While social media isn’t the only cause (TV and advertising also take some of the blame), it’s a major contributory factor.

Social media is, after all, where we are “influenced” by people masquerading as normal members of our peer group, but who often have hidden, or opaque commercial agendas. The yummy mummy who’s back in hot pants a week after giving birth; the one who’s producing handmade vegan energy balls for her enormous brood while doing handstands on the beach; and the ones who are busily flogging the kinds of products and services only desperately sleep deprived people who’ve lost all sense would think are a good idea.

And even those of us who aren’t making money out of it seem to spend an inordinate amount of time posing our small children, so much so that I often scan my Instagram feed wondering how on earth people have kept the baby clean for long enough to take that perfectly arranged, colour coordinated picture.

New parenthood is a funny phase in life because it really is when sense deserts us. We may have escaped the wedding phase unscathed by overpriced chair covers and paying extortionate sums of money for bands we’d normally leave pubs to avoid, but having managed that much we then walk headlong into the most vulnerable, uncertain time of our lives.

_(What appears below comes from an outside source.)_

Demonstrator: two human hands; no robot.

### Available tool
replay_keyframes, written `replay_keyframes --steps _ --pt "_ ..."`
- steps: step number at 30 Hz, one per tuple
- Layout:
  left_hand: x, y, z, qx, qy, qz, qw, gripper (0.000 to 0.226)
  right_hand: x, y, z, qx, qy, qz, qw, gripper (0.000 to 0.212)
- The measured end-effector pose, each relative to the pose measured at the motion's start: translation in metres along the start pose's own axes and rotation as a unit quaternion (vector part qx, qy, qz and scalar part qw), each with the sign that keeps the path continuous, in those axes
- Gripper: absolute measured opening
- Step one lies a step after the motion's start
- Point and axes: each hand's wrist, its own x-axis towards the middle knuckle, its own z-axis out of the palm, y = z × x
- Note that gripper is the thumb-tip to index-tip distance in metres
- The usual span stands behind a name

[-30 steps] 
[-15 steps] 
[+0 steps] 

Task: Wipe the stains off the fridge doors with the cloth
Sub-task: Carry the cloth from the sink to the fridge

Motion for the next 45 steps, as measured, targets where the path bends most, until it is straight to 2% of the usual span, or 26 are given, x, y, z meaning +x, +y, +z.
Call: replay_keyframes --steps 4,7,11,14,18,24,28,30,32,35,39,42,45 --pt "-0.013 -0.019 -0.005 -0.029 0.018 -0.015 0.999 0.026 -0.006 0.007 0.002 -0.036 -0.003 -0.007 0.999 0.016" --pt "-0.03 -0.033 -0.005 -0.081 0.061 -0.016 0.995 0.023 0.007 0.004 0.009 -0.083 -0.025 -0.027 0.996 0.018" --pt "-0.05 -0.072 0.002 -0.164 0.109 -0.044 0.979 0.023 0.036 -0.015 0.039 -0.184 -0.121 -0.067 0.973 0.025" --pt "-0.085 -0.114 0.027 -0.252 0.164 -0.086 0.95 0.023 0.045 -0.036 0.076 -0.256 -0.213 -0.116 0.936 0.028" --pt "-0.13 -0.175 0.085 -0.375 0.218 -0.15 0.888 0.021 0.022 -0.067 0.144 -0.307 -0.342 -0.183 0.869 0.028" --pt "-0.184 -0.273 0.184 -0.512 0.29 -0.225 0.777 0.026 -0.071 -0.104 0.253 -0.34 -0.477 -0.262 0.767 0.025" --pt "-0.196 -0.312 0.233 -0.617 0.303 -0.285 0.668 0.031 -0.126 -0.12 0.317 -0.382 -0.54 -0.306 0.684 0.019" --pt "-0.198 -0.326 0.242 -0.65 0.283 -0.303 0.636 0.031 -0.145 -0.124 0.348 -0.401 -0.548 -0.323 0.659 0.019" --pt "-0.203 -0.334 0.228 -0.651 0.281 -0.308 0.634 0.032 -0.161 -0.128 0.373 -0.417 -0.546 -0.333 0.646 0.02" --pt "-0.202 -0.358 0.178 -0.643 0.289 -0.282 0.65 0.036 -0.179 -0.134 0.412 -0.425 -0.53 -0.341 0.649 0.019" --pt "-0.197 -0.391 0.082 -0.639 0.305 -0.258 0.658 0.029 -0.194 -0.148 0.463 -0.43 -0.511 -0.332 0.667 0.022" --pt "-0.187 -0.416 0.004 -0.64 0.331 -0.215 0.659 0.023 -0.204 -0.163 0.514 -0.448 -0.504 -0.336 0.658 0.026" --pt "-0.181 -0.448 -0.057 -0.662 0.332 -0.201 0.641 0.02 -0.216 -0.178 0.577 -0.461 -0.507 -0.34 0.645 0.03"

It’s the only time we will ever hand over wild sums of money because we read on a Facebook group at 3.30am that this will definitely make them sleep, poo or whatever it is that needs fixing.

It’s also the only time in life that most of us will suspend all critical thought and believe the advice of complete strangers because we are just so worn out and unsure of our own abilities.

And commercial interests know that. All the advertising, the marketing, the influencing and the promotions are designed to prey on the insecurities every parent has but many never admit.

Philip Larkin might have said it first but he was looking at it from the other point of view. Your mum and dad might f*** you up, but we are desperately trying not to (I’d love to know what his mother made of that particular verse).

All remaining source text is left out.